PRISMA+ Colloquium
Feb. 4, 2015 at 1 p.m. in Lorentz-Raum 05-127, Staudingerweg 7Prof. Dr. Tobias Hurth
Institut für Physik, THEP
hurth@uni-mainz.de
The Higgs has been discovered to have a very peculiar mass value, which, depending on some technical details in calculating MSbar parameters in terms of physical ones, allows the Standard Model to work up to the Planck scale. This requires the Higgs potential to remain stable. If so, it turns out that the bare Higgs mass square changes sign at some value below the Planck scale. Assuming that the SM is a low energy effective theory of some cutoff system residing at the Planck scale, the bare parameters are the ones relevant at very high energies as they existed in the early universe after the Big Bang.
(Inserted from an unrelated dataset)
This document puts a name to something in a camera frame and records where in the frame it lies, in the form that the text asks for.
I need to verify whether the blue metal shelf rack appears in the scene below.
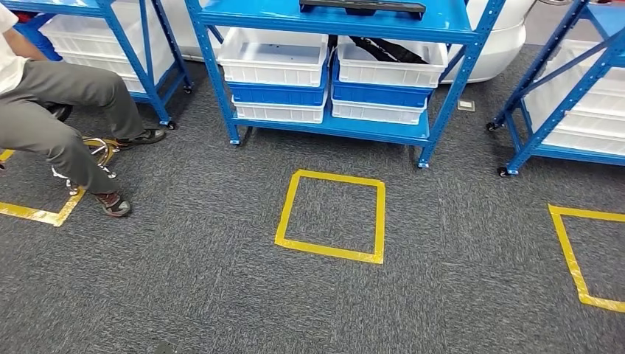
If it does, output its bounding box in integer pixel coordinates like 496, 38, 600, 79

The change of sign of the bare Higgs mass square triggers the Higgs mechanism. The broken phase characterized by a non-vanishing Higgs vacuum expectation value is realized below the Higgs transition temperature, while in the very early universe the SM is in the symmetric phase, characterized by a large quadratically cutoff-enhanced mass term, which helps to trigger inflation. In fact there is also a large calculable aquatically enhanced positive cosmological constant, which gives additional support for the Higgs to be the Inflaton. Detailed calculations show that Higgs inflation actually works and agree with patterns known from CMB data. The cosmological constant surprisingly also reveals a zero close to the Higgs transition point. At the zeros the quadratically and aquatically enhanced contributions vanish and renormalized parameters of the broken phase match with the bare parameters relevant in the high energy phase of inflation and which grow power like as the energy increases. Consequences of such a scenario for Baryogenesis are briefly mentioned.